Salomé Pradas es el típico ejemplo de fraude al sistema, al ciudadano que cree estar eligiendo a los mejores cuando en realidad no es así. Hablamos de una señora que viene del mundo de la abogacía, de modo que sabrá mucho de leyes y juicios, pero de Protección Civil, poquito. Ella misma, consciente de que es una picapleitos más que una experta en materia de seguridad y emergencias, se ha delatado al confesar que no tenía ni pajolera idea de lo que era el sistema de alertas telefónicas a la población. Al frente de ese cargo debería estar un especialista en rescates, un técnico en grandes catástrofes (a ser posible con titulación y experiencia), un bombero, un policía o incluso, si me apuran, un militar. Alguien que sepa lo que es un camión autobomba, un cubo, una pala y una alerta roja.

En todo caso, podría admitirse que el puesto en cuestión lo ocupe una abogada como ella, un empresario o un filólogo de lenguas muertas, pero lo menos que se le debe exigir es un mínimo de sentido común, que sepa dónde tiene la mano derecha, que sea honrado y que sepa rodearse del mejor equipo de profesionales, esos que pueden hacerse cargo de la situación en momentos de crisis. Ya no pedimos una lumbrera (que de eso no queda en política), ni un cum laude con veinte másteres en no sé qué o un nuevo Einstein revivido, solo alguien serio y responsable que sepa cuáles son sus virtudes y sus limitaciones, que se aparte a un rincón para no molestar, que delegue en el experto, que sepa escuchar y a ser posible que no toque ningún botón para no romper nada. Por supuesto, nadie le impide al político lego, profano o cuñado reciclarse haciendo cursillos acelerados o incluso de forma autodidacta, investigando por su cuenta y leyendo libros sobre la materia, pero eso ya no lo hace ninguno, puesto que exige un esfuerzo y una dedicación que quita tiempo para las reuniones con canapé, las presentaciones de propaganda, los viajes oficiales, las comilonas y el cóctel en el Casino o el club de golf. El problema es que la arrogancia y la soberbia suelen adornar al gobernante inútil y ese querer ponerse la gorra, el uniforme, la medallita o lo que sea, le pierde. La imagen de Mazón enfundado en un chaleco rojo fosforito de protección civil, como si fuese un mariscal de campo o un almirante de la VI Flota, lo dice todo como gran retrato de una época de posverdad, negacionismo, populismo demagógico y chapuza.

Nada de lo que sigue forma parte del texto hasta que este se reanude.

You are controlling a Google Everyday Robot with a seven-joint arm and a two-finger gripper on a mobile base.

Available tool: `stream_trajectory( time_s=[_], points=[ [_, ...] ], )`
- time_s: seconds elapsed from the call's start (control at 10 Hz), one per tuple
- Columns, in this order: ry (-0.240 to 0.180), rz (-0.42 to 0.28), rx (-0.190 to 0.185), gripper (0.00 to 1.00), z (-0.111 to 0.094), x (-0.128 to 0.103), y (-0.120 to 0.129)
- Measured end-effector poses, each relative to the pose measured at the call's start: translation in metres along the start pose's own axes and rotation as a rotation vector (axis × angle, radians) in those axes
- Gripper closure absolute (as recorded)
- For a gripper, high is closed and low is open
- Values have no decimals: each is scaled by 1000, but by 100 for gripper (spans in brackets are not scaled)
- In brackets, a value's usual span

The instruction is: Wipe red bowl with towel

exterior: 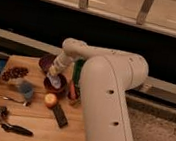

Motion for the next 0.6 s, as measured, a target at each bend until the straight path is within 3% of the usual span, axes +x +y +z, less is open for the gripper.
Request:
stream_trajectory(
  time_s=[0.2, 0.3, 0.6],
  points=[
    [39, -26, -42, 100, -1, 15, 15],
    [58, -22, -45, 100, -8, 27, 15],
    [62, 9, -5, 100, -37, 43, -10]
  ],
)
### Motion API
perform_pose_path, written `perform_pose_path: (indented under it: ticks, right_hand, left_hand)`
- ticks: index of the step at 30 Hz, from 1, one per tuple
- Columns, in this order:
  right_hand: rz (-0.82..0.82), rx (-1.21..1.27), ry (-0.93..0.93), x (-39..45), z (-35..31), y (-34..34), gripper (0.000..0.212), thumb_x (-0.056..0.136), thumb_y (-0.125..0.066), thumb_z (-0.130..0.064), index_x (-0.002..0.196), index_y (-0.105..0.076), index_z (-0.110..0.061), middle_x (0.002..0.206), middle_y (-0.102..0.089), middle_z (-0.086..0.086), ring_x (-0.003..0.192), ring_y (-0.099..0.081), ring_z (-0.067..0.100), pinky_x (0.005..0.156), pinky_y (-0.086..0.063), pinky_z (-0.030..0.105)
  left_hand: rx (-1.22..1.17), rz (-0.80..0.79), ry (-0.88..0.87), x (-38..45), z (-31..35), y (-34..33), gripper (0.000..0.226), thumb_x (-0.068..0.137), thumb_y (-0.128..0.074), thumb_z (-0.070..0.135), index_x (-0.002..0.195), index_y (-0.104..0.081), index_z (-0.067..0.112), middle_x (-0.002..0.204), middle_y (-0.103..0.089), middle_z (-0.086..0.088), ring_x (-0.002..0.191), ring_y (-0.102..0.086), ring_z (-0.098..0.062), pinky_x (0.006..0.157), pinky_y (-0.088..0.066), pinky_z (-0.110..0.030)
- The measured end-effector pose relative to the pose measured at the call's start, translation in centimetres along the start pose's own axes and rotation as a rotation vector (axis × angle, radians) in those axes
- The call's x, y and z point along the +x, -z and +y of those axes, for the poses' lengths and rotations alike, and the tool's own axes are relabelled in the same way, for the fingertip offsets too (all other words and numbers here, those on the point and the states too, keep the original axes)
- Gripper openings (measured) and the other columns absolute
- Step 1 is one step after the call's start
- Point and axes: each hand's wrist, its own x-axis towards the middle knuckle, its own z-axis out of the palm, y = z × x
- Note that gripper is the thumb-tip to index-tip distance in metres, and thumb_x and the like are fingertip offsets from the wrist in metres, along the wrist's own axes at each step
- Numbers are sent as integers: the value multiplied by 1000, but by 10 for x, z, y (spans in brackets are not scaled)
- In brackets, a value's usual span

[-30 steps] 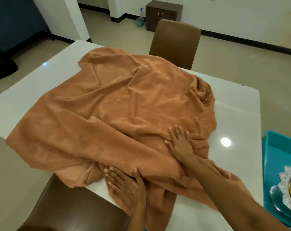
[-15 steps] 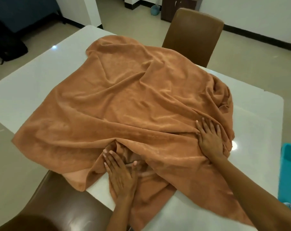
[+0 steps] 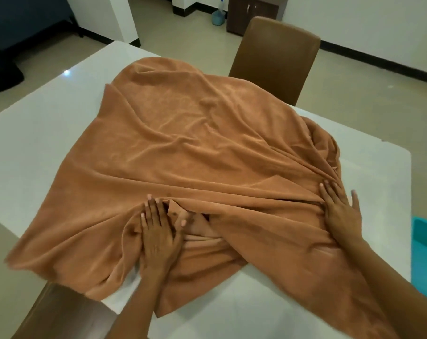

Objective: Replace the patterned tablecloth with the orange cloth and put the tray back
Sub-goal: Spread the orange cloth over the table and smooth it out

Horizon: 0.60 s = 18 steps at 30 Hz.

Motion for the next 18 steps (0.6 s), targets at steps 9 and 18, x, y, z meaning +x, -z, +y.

La incompetencia es tanto más dañina cuanto mayor sea el poder del incompetente, decía Francisco Ayala. Salomé Pradas, con ese aspecto de señora bien, parece más la protagonista de un culebrón turco sobre nuevos ricos que alguien que sabe remangarse y tomar el timón del barco cuando este está zozobrando. ¿Nadie vio venir que esta mujer no estaba para salvar al mundo? Probablemente sí. Pero el sistema podrido promociona al torpe precisamente porque todos miran para otro lado para no perder su mamandurria, porque decir la verdad o denunciar el favoritismo del inepto supone ser relegado y no poder medrar, o simplemente por miedo al amado líder, al gran jefe de la conjura de los necios. En los partidos modernos el silencio, como en la mafia, es ley, y todos callan como rabizas para seguir manteniendo sus cuotas de poder, sus sueldazos astronómicos, sus cochazos oficiales y su minuto de gloria en la tele amiga. El PP, como todos los partidos, termina colocando al más pelota y al más sumiso, al chico o chica para todo, al enchufado o paniaguado, en definitiva, al más dócil, aunque no sepa hacer la o con un canuto. Ya pusieron a un torero de Vox como vicepresidente del Gobierno regional y coordinador de todo y de aquellos polvos estos lodos. No sabemos en qué manos estamos. Dios nos coja confesados.